Boustany says budget biggest challenge for Congress

By By John Guidroz / American Press

U.S. Rep. Charles Boustany R-Lafayette, said Friday that approving a sensible operating budget is the biggest challenge facing

Congress this year.

Boustany visited the Republican roundtable luncheon at Reeves Uptown Catering to hear state Reps. Brett Geymann, R-Lake Charles,

and Lance Harris, R-Alexandria, discuss a series of draft proposals aimed at modifying how the state crafts its budget.

On the federal level, Boustany said a House-approved bill that prevents senators from being paid unless they pass a budget

could be key in reaching “some real agreement where we have a budget to operate off of.”

Boustany also spoke about “sequestration,” a series of across-the-board cuts in nearly all areas of federal spending that

will occur March 1, if Congress and President Barack Obama do not take action before then.

“Unless equal cuts are selected out what we agree with, plus a path forward to further reduce spending is laid out, then we’re

going to say let it happen,” he said.

Boustany said Obama sees sequestration “as a threat to the domestic programs he’s trying to protect.”

“He wants to increase spending which is wrong right now in this environment,” he said. “We’re going to use this as leverage

and really work on a long-term plan.”

Firearms

Boustany said the gun control measures

introduced by President Obama are “not really a solution to the

problem.” Obama introduced

legislation and executive actions and has asked Congress to pass a

ban on assault weapons and require universal background

checks on firearm purchases.

“I do believe our gun laws are fine,” Boustany said. “We just need good enforcement. What the president is proposing is a

non-starter.”

The bigger issue, Boustany said, is assisting people with mental health problems.

“We should make sure mental health illness is treated like physical illness, and it’s not shoved aside,” he said.

Boustany said lawmakers should also analyze existing federal laws that allow someone with a mental health issue to refuse

receiving proper treatment.

Harbor maintenance

Boustany said he reintroduced the Realize America’s Maritime Promise, or RAMP Act, last month to ensure that all the money

collected in the Harbor Maintenance Trust Fund is used specifically for dredging and maintaining waterways. Only half that

money is being used for those projects, and the rest is spent on other unrelated projects, he said.

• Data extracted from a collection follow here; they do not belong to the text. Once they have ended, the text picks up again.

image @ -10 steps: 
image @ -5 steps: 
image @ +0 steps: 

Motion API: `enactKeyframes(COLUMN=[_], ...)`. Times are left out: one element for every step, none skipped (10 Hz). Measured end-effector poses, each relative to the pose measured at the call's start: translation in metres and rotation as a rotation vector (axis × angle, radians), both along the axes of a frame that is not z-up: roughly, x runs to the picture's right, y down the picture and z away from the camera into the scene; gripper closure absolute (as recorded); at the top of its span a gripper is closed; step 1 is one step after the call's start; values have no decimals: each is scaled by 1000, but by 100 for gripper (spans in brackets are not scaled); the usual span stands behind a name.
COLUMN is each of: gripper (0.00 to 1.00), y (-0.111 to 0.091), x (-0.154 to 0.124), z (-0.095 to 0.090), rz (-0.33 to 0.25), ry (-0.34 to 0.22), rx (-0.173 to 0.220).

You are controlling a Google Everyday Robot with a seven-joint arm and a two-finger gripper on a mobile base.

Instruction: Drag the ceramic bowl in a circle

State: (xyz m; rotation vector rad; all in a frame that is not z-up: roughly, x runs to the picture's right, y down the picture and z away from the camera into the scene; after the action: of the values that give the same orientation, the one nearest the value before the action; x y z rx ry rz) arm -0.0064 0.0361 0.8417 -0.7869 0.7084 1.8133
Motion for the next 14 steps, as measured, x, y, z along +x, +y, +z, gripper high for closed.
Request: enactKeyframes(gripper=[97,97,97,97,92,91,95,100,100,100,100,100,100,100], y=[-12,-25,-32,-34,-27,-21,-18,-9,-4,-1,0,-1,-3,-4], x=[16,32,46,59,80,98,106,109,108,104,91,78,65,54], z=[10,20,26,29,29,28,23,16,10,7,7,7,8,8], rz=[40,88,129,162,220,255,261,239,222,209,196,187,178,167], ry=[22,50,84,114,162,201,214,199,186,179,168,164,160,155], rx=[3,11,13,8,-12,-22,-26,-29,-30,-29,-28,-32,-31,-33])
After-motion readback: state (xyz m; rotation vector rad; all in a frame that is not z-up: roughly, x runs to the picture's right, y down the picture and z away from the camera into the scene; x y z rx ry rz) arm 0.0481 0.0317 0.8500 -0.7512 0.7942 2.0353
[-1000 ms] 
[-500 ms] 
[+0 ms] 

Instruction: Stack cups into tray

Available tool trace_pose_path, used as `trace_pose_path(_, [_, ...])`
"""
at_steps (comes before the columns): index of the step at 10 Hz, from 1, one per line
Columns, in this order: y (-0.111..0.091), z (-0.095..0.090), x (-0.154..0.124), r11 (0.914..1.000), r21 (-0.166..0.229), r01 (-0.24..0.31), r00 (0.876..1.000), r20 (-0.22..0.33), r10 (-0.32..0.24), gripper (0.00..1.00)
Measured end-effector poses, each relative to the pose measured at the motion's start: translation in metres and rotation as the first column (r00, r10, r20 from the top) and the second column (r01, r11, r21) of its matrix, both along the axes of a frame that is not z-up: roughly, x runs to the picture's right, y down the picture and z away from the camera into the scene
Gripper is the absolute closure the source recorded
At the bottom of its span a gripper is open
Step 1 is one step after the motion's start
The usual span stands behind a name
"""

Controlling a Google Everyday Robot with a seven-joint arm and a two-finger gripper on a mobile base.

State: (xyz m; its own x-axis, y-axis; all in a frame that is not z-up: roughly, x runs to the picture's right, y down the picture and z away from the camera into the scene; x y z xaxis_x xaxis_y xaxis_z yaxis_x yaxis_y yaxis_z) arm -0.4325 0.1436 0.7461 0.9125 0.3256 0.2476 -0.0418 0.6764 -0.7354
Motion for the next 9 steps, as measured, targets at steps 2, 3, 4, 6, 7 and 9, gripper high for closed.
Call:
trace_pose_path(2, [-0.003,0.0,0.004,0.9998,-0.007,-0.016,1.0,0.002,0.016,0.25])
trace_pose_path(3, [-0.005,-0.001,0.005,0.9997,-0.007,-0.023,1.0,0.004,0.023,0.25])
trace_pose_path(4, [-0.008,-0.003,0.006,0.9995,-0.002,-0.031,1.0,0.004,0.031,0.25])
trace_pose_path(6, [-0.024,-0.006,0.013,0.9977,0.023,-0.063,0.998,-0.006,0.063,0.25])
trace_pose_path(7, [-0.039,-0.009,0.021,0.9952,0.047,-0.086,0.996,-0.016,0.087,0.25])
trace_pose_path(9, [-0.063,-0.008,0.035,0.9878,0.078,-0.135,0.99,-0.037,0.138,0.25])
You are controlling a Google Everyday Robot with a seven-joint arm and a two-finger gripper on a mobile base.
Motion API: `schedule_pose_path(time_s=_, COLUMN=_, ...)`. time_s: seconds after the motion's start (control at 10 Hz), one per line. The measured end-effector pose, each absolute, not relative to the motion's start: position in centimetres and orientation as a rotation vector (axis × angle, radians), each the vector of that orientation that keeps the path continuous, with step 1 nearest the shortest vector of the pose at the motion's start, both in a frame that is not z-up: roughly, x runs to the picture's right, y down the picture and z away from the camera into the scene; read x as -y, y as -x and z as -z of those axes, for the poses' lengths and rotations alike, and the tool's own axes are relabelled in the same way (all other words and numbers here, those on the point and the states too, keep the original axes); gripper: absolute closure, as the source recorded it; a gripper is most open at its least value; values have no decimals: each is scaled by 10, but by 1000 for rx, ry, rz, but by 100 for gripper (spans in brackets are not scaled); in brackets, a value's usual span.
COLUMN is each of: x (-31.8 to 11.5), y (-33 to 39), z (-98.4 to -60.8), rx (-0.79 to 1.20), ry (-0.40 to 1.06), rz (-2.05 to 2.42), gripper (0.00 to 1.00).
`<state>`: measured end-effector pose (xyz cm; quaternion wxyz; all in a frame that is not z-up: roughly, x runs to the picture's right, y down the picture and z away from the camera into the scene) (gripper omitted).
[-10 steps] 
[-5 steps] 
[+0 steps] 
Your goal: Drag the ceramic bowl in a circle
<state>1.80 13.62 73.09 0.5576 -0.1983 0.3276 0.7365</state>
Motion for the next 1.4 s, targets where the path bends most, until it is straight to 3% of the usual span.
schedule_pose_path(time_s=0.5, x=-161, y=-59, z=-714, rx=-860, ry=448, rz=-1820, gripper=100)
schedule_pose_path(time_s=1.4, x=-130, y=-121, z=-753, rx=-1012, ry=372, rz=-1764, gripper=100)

Boustany said it is important to

guarantee that all of the money is spent on dredging and other similar

projects like maintaining

the Calcasieu Ship Channel.

“Everyone knows how vital the ship channel is. That’s the reason we’re seeing the Sasol investment coming in here and why

other companies are looking to locate and invest right here in Lake Charles and in Cameron Parish,” he said.

Boustany said that U.S. Sens. Mary Landrieu, D-La., and David Vitter, R-La., are supporting the RAMP Act in the Senate.